Input for this task:
=== Section Start ===

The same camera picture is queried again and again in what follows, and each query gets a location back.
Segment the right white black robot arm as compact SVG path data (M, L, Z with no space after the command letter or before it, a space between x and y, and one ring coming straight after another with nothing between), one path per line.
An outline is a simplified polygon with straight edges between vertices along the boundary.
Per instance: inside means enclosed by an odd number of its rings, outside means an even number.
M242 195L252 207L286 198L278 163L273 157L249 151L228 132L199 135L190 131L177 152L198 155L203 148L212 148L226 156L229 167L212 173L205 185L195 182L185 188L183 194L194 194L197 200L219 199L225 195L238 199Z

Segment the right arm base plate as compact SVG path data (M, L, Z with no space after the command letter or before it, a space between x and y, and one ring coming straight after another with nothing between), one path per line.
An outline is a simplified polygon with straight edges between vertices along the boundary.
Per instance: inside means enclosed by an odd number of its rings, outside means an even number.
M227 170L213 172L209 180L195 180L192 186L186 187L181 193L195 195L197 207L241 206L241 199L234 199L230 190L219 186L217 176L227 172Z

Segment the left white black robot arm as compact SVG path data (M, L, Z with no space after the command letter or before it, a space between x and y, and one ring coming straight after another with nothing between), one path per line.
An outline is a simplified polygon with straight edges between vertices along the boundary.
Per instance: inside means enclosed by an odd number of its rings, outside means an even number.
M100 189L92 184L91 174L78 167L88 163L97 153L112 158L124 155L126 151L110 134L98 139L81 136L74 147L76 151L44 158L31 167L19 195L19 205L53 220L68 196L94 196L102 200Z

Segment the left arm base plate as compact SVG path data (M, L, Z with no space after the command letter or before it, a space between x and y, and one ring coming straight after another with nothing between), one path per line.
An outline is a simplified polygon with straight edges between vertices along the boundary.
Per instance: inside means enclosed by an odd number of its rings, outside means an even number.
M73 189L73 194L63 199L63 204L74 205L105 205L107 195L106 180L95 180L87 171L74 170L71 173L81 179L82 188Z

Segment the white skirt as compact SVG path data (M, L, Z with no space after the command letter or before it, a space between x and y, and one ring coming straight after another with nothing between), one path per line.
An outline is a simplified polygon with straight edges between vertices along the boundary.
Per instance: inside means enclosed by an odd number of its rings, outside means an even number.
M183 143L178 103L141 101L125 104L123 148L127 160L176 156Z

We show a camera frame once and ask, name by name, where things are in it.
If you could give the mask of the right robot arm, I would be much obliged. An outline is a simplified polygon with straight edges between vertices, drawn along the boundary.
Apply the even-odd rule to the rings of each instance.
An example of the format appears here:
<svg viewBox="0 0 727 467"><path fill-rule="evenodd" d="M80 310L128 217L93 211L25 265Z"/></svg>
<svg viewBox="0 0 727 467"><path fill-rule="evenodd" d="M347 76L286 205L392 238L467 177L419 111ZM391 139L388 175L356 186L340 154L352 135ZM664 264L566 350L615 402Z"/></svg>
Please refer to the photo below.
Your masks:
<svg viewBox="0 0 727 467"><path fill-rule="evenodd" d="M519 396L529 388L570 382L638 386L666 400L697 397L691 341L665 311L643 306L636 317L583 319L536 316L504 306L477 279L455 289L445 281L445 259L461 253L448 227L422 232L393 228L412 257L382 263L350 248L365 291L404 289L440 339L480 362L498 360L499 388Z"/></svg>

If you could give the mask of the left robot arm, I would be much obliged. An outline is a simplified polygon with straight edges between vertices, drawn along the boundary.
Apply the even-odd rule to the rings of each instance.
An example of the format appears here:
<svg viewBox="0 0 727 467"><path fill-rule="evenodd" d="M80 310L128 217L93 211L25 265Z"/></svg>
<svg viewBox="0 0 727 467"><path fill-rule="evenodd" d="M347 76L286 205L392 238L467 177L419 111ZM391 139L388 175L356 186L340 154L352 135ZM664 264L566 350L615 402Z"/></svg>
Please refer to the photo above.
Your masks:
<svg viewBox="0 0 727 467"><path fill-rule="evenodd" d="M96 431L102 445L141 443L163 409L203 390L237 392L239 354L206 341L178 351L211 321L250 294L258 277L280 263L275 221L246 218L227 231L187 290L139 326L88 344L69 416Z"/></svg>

=== Section End ===

Scan the records above. Return every line with "much" in it.

If you could give the mask of the right robot arm, I would be much obliged. An outline is a simplified polygon with straight edges between vertices, drawn along the boundary.
If you could give the mask of the left robot arm, I would be much obliged. An outline is a simplified polygon with straight edges between vertices, drawn along the boundary.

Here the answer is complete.